Editorials Print edition: 2026-07-03

A tragedy of negligence

Published July 3, 2026 Updated July 3, 2026 05:13am

EDITORIAL: The collapse of the roof of a private tuition centre in Lahore’s Kahna area, which claimed the lives of at least 14 children and left many others injured, is not merely a tragic accident. It is a devastating indictment of official negligence, weak regulatory enforcement, and the persistent failure of the state to provide safe, accessible, and quality education to all children.

While the customary expressions of grief from the country’s highest offices are appropriate, they cannot substitute for accountability or meaningful reform.
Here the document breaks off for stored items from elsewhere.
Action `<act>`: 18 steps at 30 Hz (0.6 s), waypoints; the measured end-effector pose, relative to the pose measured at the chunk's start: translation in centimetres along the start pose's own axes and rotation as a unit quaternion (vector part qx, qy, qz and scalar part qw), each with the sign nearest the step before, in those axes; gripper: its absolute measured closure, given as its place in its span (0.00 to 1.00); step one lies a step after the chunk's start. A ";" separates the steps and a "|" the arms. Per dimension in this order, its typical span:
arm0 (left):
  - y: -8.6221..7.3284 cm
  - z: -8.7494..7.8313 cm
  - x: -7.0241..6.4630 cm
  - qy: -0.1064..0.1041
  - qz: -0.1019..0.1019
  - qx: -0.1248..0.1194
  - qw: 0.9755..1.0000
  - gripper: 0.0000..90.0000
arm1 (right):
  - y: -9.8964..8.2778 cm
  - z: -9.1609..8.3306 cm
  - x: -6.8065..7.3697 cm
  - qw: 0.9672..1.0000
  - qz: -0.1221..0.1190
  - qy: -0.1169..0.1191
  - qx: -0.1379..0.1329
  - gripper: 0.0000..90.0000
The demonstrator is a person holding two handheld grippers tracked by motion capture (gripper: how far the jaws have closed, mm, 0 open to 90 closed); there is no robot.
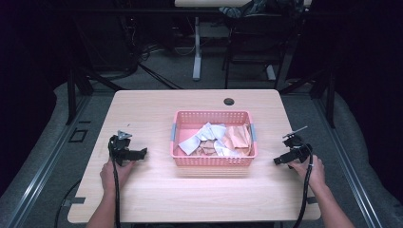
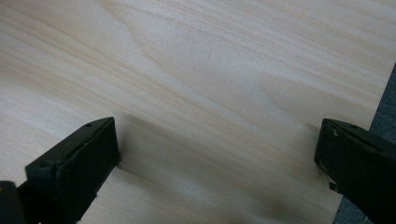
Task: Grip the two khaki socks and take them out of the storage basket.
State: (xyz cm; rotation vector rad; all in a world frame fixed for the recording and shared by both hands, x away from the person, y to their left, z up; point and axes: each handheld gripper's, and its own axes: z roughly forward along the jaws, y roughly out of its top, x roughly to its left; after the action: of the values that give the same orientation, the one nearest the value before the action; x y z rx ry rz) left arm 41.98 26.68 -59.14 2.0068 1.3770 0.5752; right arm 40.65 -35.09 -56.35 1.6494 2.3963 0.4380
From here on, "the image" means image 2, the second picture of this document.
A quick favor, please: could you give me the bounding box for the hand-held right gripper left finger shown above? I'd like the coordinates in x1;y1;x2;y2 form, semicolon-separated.
17;117;121;224

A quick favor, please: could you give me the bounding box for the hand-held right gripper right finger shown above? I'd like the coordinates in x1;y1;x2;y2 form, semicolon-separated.
314;118;396;224

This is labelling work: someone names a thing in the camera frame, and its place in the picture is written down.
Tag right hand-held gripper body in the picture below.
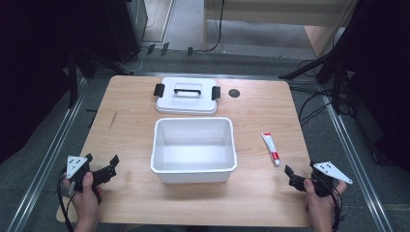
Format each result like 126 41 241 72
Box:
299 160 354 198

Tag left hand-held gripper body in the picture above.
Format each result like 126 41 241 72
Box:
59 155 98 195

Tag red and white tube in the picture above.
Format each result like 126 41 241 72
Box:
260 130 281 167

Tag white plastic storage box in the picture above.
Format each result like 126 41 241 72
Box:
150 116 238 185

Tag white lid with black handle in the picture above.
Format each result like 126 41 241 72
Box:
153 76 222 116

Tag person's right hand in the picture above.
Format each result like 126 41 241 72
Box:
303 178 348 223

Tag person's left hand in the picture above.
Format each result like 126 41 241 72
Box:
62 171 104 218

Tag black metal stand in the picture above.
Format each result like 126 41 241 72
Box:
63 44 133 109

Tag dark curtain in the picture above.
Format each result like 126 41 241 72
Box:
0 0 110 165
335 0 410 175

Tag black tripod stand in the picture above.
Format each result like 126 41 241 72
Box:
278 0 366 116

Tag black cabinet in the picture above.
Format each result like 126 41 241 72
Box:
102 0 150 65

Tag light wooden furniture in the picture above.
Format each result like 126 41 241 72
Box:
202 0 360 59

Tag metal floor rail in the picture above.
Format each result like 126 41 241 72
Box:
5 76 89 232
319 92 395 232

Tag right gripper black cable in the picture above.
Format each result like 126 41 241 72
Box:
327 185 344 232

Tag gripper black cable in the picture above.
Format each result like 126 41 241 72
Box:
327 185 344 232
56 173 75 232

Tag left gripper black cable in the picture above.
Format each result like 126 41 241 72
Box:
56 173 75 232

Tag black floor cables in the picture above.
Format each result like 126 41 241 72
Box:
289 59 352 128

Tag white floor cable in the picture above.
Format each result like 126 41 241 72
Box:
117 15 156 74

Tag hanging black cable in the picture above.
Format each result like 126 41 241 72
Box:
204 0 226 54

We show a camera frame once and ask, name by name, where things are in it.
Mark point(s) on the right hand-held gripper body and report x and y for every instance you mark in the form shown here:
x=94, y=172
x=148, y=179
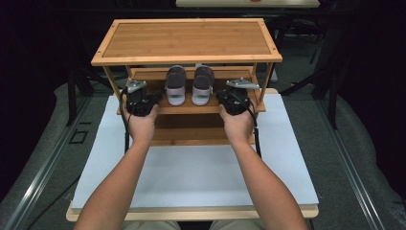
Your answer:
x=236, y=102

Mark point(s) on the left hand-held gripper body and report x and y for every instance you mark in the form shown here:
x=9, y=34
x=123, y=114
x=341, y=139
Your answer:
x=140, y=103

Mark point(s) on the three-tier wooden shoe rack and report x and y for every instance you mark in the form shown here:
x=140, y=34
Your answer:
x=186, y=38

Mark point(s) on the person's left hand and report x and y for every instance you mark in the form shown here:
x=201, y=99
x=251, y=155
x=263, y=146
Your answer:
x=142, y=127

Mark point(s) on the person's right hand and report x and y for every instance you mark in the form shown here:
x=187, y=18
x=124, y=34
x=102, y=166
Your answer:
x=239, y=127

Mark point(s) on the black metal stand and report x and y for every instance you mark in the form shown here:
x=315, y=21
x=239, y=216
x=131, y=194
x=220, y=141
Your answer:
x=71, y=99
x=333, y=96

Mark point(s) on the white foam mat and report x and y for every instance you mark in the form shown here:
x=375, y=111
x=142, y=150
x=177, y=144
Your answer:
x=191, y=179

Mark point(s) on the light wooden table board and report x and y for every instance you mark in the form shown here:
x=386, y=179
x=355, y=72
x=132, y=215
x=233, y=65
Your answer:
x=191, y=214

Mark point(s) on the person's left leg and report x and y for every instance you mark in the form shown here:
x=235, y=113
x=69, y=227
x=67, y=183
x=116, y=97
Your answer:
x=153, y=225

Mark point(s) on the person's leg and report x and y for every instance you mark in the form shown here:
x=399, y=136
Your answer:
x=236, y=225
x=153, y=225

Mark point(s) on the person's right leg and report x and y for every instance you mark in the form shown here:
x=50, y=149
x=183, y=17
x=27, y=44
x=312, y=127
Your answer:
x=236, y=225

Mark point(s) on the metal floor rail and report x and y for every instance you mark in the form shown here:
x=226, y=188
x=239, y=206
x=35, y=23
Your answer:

Unless the structural causes behind such tragedies are addressed, condolences will continue to follow preventable disasters.
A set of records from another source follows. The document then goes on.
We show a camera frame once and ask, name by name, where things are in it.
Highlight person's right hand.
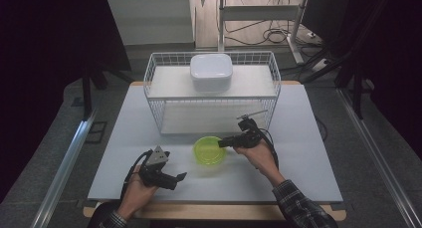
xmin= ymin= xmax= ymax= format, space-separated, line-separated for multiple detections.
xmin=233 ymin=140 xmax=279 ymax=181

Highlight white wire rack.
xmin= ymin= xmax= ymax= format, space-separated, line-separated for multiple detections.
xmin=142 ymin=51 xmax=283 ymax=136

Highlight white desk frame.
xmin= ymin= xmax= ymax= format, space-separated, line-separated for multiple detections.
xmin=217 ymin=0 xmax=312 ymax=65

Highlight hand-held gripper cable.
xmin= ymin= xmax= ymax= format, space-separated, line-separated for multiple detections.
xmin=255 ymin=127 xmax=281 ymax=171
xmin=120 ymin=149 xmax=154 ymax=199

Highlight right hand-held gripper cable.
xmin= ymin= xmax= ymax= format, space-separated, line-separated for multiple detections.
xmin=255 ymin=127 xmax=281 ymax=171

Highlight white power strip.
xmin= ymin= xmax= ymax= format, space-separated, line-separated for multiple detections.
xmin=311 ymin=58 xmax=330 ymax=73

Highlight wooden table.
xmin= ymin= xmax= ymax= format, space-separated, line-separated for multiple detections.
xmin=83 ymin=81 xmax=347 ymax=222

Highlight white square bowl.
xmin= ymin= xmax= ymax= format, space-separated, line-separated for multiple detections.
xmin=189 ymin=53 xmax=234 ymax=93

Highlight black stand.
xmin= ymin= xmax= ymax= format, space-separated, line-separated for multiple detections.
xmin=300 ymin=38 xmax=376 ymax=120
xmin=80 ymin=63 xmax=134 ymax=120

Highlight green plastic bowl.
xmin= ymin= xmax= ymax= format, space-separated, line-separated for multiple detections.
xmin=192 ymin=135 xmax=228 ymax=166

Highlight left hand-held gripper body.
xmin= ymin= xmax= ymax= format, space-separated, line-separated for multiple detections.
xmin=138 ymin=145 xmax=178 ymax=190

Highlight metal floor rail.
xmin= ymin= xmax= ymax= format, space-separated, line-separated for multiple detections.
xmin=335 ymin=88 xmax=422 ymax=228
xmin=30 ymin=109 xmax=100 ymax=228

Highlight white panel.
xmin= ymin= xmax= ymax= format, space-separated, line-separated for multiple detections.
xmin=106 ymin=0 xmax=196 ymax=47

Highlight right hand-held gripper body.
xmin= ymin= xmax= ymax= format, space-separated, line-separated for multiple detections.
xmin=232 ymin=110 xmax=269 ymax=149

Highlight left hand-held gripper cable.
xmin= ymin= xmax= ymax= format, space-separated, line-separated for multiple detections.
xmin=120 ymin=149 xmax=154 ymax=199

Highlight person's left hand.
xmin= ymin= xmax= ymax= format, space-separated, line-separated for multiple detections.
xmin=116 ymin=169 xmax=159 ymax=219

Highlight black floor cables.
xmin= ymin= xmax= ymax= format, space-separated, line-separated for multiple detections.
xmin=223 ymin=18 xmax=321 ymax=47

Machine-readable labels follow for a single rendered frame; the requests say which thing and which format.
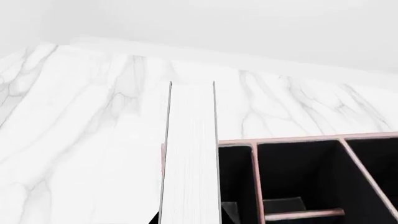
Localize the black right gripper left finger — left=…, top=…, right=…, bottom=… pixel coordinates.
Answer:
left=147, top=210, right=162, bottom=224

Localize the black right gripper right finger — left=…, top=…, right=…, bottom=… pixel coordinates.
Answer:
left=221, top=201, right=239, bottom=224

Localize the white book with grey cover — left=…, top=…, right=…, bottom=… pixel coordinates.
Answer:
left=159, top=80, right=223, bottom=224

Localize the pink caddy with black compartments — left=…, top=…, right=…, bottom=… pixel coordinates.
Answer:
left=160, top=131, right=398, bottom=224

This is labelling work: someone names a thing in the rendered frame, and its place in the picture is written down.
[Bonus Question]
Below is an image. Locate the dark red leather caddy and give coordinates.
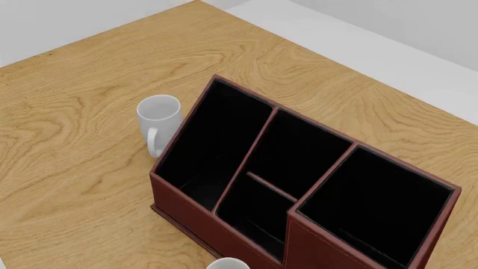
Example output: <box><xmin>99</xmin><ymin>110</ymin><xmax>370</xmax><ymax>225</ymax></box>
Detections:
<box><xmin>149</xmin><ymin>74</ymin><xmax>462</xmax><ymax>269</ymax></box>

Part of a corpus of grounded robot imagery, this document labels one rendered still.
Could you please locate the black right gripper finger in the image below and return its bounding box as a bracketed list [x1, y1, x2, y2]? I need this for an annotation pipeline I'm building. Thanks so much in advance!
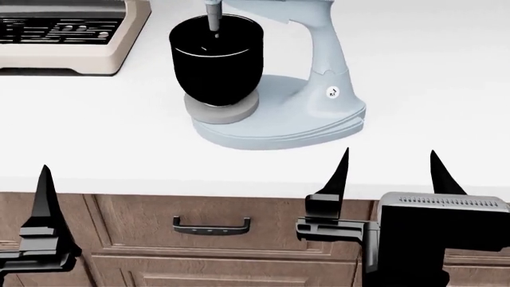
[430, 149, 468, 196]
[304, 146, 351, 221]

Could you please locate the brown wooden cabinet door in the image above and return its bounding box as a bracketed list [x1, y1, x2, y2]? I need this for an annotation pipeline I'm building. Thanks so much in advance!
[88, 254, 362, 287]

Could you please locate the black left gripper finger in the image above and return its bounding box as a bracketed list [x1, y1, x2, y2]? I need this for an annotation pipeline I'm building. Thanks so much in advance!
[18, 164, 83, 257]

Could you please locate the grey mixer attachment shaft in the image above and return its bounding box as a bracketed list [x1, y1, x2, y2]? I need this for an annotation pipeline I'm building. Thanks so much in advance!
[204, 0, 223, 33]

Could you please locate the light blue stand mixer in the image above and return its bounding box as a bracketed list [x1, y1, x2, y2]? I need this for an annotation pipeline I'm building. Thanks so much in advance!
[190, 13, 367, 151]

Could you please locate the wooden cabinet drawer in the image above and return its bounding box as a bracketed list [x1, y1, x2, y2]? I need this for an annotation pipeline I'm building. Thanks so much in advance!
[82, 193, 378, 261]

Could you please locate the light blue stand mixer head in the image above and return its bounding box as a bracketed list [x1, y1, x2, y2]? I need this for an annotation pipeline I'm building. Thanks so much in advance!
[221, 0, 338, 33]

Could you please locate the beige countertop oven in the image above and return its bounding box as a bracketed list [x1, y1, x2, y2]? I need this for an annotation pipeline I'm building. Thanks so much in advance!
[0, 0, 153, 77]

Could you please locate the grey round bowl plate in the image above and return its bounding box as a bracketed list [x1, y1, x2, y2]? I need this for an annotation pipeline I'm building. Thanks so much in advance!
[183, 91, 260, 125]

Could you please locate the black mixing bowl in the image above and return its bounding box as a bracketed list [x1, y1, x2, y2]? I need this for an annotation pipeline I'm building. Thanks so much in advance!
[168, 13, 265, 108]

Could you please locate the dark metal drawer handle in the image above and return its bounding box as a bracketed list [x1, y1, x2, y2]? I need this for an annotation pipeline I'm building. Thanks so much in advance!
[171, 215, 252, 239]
The most immediate and disturbing question is why children were being taught in a building where construction work was still underway. If labourers were working on the premises when the roof collapsed, as preliminary reports suggest, then those responsible displayed a shocking disregard for the safety of young lives.

Equally troubling is the apparent failure of regulatory authorities to detect or prevent such a hazardous arrangement. Building regulations exist for a reason. Yet their implementation remains sporadic, compromised, or altogether absent, allowing unsafe structures to operate until catastrophe strikes.

This tragedy also exposes a broader governance failure. Roof collapses, especially during the monsoon season, are recurring features of Pakistan’s news cycle. Such incidents repeatedly reveal the consequences of poor construction standards, inadequate inspections, and a culture in which regulations are treated as optional rather than mandatory. If criminal negligence is established in this case, those responsible must be prosecuted without exception.

More importantly, authorities must undertake a comprehensive audit of private schools, tuition centres, and educational facilities operating in residential buildings across the province.

Beyond questions of construction safety lies an equally uncomfortable reality about the country’s education system. The victims were children from an underprivileged neighbourhood whose families had sought supplementary education despite limited means.

Their determination reflects an enduring faith in education as the pathway to a better future. It is also a reminder that millions of parents continue to shoulder responsibilities that the Constitution places squarely upon the state.

Article 25-A guarantees free and compulsory education for every child between the ages of five and 16. Yet the proliferation of informal tuition centres, often operating in unsuitable premises, is itself evidence of gaps in the quality and accessibility of public education.

Ironically, even as the Constitution assigns the responsibility of school education to the state, Punjab government has shifted the operational management of thousands of public schools to NGOs, private operators, and education foundations.

While partnerships may have a role, outsourcing cannot become a substitute for public responsibility. Education is not simply another service to be delegated; it is a constitutional obligation requiring sustained public investment, effective regulation, and unwavering oversight.

The children who lost their lives in Kahna were failed long before the roof collapsed. They were failed by unsafe construction practices, lax enforcement, and an education system that left their families with few viable alternatives. Their deaths must become the catalyst for reforms that place children’s safety and their right to quality education above administrative convenience and official complacency.